Como se costuma dizer, talvez sejamos mesmo aquilo que comemos: jornais informativos medíocres, entretenimento vulgar e uma quantidade generosa de desinformação que nos estimula por mais, enquanto nos ilude que todos os males que nos acontecem, são culpa de terceiros.
Para complementar, os saudosistas da fábula do estado novo confrontam-se diariamente em canal aberto com os moderados e elitistas, muitos deles, que não conhecem o país para além das margens do rio Tejo.
O maniqueísmo apoderou-se de um debate que deveria servir para informar, verificar e interrogar.
Em simultâneo, o vagar cedeu à pressa. Qualquer texto que nos roube mais do que cinco segundos de tempo, tornou-se excessivamente aborrecido e por esse motivo incompreendido.
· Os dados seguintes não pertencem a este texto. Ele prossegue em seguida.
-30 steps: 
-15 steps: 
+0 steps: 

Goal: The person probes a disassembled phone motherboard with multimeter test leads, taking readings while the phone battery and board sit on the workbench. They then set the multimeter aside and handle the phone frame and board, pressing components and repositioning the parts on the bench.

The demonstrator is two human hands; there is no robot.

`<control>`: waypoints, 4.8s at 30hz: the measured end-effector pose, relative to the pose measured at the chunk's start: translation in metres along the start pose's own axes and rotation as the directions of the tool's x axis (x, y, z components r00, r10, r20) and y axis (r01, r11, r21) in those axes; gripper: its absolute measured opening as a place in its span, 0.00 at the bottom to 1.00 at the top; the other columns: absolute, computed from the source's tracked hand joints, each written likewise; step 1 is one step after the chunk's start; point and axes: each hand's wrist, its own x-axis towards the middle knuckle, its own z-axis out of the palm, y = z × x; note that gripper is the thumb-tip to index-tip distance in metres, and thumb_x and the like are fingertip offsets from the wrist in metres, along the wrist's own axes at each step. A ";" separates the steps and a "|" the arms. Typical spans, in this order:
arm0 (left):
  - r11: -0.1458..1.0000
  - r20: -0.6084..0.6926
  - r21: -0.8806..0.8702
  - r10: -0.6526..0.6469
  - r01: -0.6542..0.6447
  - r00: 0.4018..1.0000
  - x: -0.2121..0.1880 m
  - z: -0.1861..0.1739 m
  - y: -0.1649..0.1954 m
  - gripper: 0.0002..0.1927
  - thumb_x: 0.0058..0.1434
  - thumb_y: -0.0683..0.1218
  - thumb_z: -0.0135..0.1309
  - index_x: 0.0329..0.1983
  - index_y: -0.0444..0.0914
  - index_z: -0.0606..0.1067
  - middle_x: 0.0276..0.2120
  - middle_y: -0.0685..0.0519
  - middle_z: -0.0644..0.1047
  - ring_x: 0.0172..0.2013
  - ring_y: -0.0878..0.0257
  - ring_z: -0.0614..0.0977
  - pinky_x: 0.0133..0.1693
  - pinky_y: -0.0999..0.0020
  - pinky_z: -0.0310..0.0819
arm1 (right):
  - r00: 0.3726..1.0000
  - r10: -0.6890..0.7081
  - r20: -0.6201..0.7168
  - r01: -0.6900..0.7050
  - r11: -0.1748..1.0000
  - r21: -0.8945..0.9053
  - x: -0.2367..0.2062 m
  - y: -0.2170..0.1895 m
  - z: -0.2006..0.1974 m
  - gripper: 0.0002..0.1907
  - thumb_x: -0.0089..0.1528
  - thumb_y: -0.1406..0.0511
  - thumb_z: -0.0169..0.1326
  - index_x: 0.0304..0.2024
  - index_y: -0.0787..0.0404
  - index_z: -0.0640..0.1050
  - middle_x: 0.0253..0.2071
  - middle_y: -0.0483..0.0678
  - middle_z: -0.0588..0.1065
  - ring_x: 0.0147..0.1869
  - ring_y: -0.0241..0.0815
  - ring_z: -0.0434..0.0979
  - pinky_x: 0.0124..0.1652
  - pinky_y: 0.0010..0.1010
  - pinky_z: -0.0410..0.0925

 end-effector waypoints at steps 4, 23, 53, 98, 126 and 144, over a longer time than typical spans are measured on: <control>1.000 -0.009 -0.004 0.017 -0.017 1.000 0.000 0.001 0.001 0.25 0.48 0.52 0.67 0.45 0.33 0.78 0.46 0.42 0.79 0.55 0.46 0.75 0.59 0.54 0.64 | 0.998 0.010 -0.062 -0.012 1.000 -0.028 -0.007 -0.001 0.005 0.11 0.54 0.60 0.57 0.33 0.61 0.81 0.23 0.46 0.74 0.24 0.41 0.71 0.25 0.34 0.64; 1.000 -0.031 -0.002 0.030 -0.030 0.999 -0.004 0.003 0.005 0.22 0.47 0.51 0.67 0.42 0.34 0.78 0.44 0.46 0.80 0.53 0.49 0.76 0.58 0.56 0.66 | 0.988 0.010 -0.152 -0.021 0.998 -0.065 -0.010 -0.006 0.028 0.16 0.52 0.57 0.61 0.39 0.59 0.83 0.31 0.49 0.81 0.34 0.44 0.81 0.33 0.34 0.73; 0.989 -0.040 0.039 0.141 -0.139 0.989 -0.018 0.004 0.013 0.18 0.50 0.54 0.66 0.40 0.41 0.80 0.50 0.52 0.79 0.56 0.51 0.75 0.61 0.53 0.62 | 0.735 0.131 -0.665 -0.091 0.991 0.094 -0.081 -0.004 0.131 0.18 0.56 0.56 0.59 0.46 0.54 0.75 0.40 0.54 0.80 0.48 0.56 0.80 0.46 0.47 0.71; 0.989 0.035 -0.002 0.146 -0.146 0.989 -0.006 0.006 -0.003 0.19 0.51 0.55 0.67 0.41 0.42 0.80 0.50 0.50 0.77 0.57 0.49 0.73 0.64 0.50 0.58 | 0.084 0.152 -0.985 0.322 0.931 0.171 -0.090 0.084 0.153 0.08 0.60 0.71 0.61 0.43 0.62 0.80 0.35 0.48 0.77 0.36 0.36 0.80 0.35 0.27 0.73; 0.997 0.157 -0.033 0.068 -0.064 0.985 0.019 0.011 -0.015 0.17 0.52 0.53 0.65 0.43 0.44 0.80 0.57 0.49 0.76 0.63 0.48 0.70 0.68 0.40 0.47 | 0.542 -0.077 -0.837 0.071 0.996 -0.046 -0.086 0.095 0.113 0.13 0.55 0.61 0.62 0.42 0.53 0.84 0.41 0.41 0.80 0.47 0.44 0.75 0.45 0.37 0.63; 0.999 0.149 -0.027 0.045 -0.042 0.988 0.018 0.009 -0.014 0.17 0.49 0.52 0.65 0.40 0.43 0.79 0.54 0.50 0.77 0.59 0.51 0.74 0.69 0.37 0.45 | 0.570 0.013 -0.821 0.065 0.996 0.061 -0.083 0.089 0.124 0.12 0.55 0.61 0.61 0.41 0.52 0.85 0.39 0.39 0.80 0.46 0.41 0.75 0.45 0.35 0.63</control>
Se não fores conciso e célere na conclusão és anulado, mesmo que o tema seja complexo e exija tempo para uma compreensão profunda.
Entre a oferta que dispomos em catálogo e os interlúdios para compromissos publicitários, ficámos sem a matéria essencial para o nosso desenvolvimento individual e coletivo.
“Breaking News” e “Alerta CM” são uma tentativa de alimentar um público sedento de sangue fresco que não se deixa levar pela verdade de um polígrafo que teima em dizer-nos que é mentira tudo aquilo que o nosso algoritmo nos diz que é verdade.
Somos incultos porque nos servem ignorância às refeições.
Mas nós gostamos. A burrice é mais fácil de mastigar e ainda nos dá tempo para ver a bola.
Se assim é, quem sou eu para criticar o que aparentemente está bem?